Retour sur l'année 2012 avec de grandes signatures de la presse cette semaine. Après Franz-Olivier Giesbert et Jacques Julliard, ce matin Nicolas Beytout. Année 2012, quel fut l'évenement marquant?

Si je vous répondais autre chose que l’élection de François Hollande, je vous donnerais l’impression de cultiver l’originalité pour le principe. C’est bien sûr, sur le plan politique, l’événement de l’année avec, en contrepoint, la défaite de Nicolas Sarkozy et puis l’invraisemblable guignolade de ses héritiers à l’UMP. Mais si on essaye de dépasser l’événement lui-même, alors on voit que l’année 2012 a été clairement coupée en 2. Avec un premier semestre de promesses, et un second de retour à la réalité.

Un premier semestre où on promettait de mettre au pas les marchés, où on domestiquerait la finance (l’ennemi sans visage !). Un premier semestre de campagne en chantant où l’on scandait la renégociation des accords européens, la relance de la croissance, la réouverture des hauts fourneaux et la réconciliation des Français. C’était beau, c’était fort, suffisamment habile en tout cas pour emporter le vote de la majorité des Français. Alors bien sûr, c’est le lot de toutes les campagnes électorales de promettre un peu plus, un peu trop. Mais là, c’est à se demander si tout n’avait pas été calibré pour « effacer la parenthèse de 5 ans de Sarkozysme », comme le disaient certains membres du staff de François Hollande.

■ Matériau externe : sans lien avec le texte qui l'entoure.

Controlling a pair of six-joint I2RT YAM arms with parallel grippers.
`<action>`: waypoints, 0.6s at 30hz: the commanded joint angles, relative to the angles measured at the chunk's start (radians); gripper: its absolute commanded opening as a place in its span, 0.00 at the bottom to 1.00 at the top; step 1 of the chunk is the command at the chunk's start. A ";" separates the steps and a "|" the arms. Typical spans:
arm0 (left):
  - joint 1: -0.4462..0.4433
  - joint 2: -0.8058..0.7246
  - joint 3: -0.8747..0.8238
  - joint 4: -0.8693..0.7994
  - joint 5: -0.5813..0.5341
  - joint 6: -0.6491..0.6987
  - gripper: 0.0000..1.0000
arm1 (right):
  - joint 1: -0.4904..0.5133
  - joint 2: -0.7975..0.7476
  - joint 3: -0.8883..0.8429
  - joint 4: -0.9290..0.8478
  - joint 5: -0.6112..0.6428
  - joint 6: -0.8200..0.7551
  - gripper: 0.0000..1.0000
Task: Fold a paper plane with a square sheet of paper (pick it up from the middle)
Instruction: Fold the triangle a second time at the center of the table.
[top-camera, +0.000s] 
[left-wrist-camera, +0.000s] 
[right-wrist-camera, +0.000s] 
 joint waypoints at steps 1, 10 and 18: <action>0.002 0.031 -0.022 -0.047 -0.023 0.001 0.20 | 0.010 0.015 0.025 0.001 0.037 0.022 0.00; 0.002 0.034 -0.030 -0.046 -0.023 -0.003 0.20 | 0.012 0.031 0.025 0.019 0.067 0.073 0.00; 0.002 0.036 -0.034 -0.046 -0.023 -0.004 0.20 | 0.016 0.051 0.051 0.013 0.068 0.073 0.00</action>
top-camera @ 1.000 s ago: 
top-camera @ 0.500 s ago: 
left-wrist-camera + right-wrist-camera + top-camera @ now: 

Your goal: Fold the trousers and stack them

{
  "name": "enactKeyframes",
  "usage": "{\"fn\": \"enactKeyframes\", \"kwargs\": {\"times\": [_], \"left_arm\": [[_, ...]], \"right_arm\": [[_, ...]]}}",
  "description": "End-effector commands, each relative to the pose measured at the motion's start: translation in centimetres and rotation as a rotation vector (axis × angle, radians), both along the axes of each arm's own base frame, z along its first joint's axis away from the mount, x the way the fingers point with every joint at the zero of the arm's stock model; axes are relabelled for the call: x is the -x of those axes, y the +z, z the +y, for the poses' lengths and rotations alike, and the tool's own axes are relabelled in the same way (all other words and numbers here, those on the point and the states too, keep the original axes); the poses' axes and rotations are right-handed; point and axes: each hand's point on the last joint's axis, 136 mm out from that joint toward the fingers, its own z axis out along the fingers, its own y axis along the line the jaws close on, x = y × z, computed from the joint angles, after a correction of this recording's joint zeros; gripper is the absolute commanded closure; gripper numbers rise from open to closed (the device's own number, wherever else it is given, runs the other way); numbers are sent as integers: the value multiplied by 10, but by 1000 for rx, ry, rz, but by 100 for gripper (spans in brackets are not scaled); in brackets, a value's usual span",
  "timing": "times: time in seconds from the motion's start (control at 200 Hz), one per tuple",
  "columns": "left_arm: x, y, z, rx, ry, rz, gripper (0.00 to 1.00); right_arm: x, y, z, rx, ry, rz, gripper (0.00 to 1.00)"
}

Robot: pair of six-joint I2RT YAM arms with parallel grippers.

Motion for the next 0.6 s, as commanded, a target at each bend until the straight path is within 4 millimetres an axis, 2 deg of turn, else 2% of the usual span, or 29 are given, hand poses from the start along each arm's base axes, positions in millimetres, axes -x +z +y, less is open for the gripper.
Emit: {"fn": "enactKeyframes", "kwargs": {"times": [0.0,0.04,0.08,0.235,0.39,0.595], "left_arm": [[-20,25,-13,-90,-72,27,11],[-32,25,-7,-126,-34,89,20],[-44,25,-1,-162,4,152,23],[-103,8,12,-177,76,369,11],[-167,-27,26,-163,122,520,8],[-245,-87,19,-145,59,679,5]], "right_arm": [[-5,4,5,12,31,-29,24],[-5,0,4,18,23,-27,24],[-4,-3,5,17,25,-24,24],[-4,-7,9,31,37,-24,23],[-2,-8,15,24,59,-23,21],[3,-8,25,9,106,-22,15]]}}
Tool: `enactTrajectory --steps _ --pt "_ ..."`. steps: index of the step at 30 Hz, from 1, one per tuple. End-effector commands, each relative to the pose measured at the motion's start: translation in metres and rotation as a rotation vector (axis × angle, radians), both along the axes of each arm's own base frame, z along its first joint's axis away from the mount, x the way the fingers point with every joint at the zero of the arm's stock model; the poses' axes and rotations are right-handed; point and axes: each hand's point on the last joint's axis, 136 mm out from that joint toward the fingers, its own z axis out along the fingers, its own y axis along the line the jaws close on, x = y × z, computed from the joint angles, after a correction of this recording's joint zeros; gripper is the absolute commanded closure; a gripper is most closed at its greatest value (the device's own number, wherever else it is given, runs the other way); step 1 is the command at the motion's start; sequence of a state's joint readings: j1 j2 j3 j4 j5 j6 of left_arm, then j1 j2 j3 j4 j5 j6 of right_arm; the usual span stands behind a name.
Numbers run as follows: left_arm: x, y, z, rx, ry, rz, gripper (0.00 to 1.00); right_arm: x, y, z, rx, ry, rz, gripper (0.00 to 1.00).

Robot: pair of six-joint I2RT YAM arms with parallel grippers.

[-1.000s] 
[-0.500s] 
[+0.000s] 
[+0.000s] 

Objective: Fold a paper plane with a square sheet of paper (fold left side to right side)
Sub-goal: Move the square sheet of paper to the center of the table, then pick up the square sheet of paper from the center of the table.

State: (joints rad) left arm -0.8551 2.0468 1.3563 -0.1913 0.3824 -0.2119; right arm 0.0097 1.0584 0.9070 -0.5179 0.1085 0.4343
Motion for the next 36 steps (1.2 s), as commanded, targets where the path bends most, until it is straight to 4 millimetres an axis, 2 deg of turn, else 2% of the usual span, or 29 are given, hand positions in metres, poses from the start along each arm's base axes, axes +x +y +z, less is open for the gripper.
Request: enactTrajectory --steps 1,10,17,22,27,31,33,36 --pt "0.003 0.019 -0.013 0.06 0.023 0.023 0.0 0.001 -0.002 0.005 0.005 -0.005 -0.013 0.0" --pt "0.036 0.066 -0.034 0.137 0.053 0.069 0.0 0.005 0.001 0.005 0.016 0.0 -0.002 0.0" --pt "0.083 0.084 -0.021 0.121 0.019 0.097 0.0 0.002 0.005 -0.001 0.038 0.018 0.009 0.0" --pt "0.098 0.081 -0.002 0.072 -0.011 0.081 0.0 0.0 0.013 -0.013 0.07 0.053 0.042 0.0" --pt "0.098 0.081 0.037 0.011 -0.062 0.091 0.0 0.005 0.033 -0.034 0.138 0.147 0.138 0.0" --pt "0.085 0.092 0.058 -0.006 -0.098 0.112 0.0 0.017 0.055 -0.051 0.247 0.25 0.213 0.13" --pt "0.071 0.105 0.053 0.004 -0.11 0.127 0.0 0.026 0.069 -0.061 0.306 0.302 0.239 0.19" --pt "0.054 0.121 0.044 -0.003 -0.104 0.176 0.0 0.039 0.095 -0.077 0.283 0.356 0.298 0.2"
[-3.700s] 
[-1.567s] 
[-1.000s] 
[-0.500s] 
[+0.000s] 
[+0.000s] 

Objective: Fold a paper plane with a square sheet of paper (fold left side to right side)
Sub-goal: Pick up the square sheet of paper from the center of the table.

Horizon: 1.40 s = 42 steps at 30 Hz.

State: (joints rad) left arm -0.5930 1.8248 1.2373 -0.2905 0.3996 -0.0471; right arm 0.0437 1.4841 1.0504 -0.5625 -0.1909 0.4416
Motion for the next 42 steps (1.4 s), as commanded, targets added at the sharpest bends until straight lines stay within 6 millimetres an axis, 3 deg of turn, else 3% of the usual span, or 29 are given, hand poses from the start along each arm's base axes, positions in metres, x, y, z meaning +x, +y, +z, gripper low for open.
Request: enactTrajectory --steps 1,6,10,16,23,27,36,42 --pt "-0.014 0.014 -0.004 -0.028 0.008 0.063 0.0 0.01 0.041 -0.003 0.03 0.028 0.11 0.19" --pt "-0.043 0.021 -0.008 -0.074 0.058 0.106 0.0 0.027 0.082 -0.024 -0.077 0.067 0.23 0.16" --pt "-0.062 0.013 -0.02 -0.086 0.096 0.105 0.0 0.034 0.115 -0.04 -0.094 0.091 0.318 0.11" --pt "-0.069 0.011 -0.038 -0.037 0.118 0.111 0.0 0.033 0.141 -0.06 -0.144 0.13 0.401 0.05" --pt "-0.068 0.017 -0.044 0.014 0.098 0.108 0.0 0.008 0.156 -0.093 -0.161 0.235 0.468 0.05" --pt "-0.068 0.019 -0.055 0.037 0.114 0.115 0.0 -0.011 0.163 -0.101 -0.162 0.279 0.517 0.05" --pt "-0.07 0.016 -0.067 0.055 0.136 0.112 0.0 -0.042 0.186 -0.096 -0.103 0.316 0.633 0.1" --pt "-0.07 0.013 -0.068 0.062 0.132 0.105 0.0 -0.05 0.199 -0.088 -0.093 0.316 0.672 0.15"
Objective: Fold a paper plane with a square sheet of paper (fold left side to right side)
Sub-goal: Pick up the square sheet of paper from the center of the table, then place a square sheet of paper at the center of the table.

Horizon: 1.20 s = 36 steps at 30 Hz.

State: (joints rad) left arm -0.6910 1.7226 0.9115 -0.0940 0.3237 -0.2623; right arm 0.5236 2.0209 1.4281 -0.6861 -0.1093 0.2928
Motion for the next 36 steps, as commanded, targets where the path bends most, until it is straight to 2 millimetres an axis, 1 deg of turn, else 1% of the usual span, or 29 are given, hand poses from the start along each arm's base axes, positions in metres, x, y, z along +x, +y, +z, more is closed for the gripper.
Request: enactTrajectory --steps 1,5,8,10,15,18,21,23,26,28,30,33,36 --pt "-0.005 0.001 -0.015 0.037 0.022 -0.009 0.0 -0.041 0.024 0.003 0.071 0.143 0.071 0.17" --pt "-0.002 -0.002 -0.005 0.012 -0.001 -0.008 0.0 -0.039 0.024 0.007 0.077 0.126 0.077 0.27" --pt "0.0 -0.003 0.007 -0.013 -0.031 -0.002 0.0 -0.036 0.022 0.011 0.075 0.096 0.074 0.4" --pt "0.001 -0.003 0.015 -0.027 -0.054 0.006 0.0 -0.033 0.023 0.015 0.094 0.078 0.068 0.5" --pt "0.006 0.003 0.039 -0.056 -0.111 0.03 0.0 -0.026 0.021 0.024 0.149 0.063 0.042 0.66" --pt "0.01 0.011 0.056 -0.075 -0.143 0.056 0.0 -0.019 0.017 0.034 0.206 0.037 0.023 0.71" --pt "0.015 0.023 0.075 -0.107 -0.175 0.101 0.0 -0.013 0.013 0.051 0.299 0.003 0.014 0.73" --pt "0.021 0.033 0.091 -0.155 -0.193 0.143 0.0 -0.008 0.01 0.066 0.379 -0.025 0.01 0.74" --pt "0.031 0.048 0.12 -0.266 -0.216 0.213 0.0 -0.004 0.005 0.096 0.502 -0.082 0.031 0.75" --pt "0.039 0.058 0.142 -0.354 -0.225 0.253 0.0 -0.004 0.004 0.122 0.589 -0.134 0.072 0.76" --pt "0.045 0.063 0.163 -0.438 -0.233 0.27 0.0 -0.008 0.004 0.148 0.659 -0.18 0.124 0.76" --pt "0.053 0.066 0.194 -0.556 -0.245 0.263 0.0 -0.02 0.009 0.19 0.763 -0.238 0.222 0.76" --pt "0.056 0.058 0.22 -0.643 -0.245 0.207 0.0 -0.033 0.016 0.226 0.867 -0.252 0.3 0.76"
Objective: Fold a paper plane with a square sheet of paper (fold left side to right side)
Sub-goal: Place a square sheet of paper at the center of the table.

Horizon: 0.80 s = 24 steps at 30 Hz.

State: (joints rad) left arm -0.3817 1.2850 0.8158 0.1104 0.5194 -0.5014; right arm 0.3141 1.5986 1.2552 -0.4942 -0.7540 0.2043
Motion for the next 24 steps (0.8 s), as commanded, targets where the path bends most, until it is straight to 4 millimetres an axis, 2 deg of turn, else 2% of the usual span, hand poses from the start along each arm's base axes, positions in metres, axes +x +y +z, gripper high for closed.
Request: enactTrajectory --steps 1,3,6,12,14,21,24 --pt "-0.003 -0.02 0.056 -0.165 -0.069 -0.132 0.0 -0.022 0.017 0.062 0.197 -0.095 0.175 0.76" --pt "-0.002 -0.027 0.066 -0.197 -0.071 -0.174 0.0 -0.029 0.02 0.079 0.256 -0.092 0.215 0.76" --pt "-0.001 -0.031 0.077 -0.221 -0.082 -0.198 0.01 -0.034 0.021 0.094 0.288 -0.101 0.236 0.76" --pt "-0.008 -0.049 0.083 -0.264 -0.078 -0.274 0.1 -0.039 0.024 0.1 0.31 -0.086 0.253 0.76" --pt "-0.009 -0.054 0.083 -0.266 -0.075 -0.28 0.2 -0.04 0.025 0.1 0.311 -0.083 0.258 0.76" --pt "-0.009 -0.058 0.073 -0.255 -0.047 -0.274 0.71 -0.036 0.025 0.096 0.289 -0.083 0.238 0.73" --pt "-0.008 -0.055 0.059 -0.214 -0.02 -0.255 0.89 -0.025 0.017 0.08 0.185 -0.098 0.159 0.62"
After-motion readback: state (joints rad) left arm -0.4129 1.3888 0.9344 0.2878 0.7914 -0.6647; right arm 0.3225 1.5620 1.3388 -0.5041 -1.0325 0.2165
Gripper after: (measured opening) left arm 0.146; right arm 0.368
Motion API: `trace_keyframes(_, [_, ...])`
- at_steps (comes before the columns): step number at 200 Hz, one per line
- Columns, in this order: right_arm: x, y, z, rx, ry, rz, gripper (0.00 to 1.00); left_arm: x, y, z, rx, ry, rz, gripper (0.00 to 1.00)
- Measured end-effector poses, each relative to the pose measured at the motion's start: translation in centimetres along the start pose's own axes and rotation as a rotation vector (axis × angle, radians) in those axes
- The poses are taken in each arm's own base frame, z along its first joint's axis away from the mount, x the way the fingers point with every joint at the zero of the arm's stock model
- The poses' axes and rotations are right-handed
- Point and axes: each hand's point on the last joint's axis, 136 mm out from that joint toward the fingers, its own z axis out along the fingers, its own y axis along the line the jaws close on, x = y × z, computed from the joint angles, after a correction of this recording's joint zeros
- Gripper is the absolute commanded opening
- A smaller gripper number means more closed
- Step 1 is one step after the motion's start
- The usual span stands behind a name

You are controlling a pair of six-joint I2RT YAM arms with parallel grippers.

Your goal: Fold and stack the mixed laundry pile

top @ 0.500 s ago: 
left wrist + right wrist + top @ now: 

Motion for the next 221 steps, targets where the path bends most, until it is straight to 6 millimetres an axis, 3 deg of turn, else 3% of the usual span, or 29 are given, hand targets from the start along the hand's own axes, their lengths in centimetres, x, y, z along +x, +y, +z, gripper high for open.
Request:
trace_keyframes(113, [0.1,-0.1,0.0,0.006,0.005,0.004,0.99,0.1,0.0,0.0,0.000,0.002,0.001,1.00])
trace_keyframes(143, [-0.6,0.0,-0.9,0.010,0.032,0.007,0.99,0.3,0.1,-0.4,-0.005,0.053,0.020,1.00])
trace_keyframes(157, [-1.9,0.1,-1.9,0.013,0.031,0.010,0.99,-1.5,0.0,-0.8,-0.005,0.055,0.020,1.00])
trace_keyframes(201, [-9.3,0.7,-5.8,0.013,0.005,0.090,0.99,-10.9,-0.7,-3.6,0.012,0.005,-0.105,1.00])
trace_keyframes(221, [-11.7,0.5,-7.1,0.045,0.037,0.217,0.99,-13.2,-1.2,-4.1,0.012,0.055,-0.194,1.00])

Le problème, c’est qu’en 5 ans, le monde a changé. Et le retour au réel n’a donc pas tardé. A peine un mois après son entrée à l’Elysée, François Hollande apposait sa signature en bas d’un traité en tous points identique à celui négocié par Nicolas Sarkozy. Aucune rature, aucun ajout, pas même une virgule. Et que déclarait François Hollande, au sortir de son premier sommet européen ? Que les marchés financiers avaient l’air satisfaits. A partir de là, tout s’est enchaîné : un choc fiscal suivi d’un début de rétro-pédalage avec l’affaire des pigeons et le crédit d’impôt, une hausse de la dépense publique suivi d’une vigoureuse remise en cause du poids de l’Etat, et puis Florange et la vraie/ fausse nationalisation, ou encore l’usine Peugeot à Aulnay qui ne devait pas fermer. Avec une rapidité jamais vue dans l’histoire des accessions au pouvoir, le nouvel exécutif a dû reformater sa pratique du pouvoir. Je ne parle pas tellement des gaffes et des couacs (après tout c’était le prix à payer pour un vrai renouvellement des équipes au pouvoir). Non, je parle de la manière dont le « Président normal » a rapidement dû se résoudre à courir après l’actualité et après une pratique du pouvoir proche de celle de son prédécesseur. Oui, en 5 ans, tout avait changé. Et si François Hollande, avec le recul, devait regretter une phrase, une promesse, alors je pense qu’il aimerait ne jamais avoir dit qu’il allait « réenchanter le rêve français ».